- A report has claimed that engine manufacturers were given until today to bid with new engines for a Boeing 797.
- In a statement to CNBC, manufacturer Rolls-Royce refused to deny the Boeing deadline.
- Boeing has previously said it wants a new mid-sized airliner in the skies by 2025.
A major step towards the launch of a Boeing 797 has been taken after different engine makers were reportedly given until the end of Wednesday to detail how they would power the airplane.
In July 2016, Boeing forecasted a 4,000 to 5,000 aircraft demand for a new “middle of the market” airliner. The plane-maker suggested it could achieve a service entry date of around 2025.
Now, the first version is reported to be the NMA-6X, a 228-passenger medium-range aircraft with a 5,000 nautical mile range. A second version, the NMA-7X would be larger with 267 seats, but a range of 4,200 nautical miles.
Both concepts would evolve to become the Boeing 797.
According to the aviation magazine “The Air Current,” Boeing has given the manufacturers a Request for Proposals (RFP) deadline of June 27 to submit plans for a new engine that burns 25 percent less fuel than turbines used on Boeing’s 757 planes.
Commenting on the report, Sandy Morris, Jefferies aviation equity analyst, said in a note Wednesday that CFM would be “keenest” to power the 797 and might push forward a derivative of its GE9X engine, currently used to power Boeing’s 777X.
Morris said Pratt & Whitney’s proposal could also be in the mix if it can demonstrate that its GTF technology could scale up to the 45,000 pounds of thrust that Boeing is said to be demanding.
A spokesperson for Rolls-Royce refused to confirm the report but provided CNBC with the following statement:
“We are an engine company and have always said that whenever an aircraft manufacturer comes forward with a proposal we will have a technology response.

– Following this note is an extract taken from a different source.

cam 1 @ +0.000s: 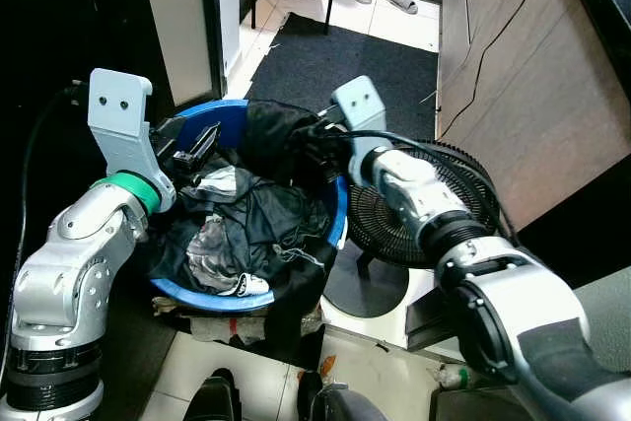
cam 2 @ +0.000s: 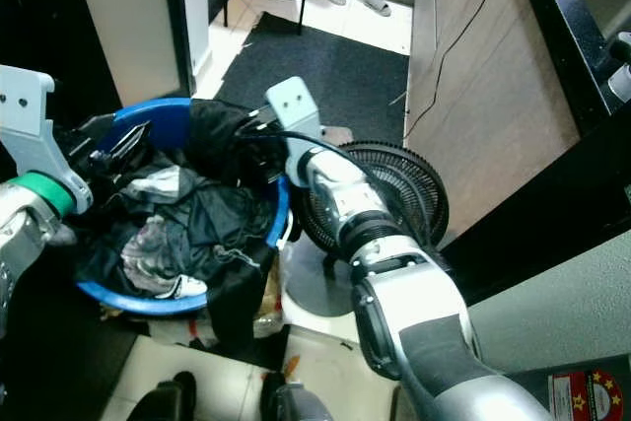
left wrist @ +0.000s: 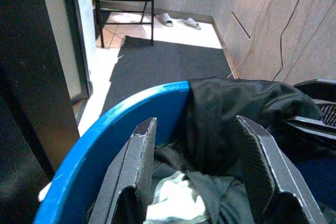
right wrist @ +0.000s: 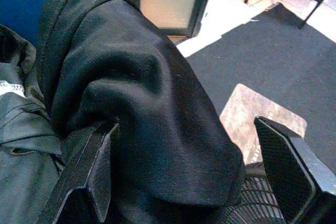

However, until any details are confirmed, we cannot speculate and these matters are completely a matter for the aircraft manufacturer.”
Boeing’s main rival Airbus claimed in 2016 that there was no need for a new midmarket plane, as its A321neo was already for sale. Morris said that despite that claim, should Boeing push ahead with a 797, Airbus would be highly likely to respond in kind.
Boeing stock has suffered in recent weeks because of investor fears over the effect of a trade war on its business. During June, the share price has slipped around 8 percent to just over $331.
Last week, Morgan Stanley set a $373 price target on shares of Boeing and gave the company a “hold” rating.
Boeing, General Electric and Pratt & Whitney were all contacted for comment but had not replied by the time of publication.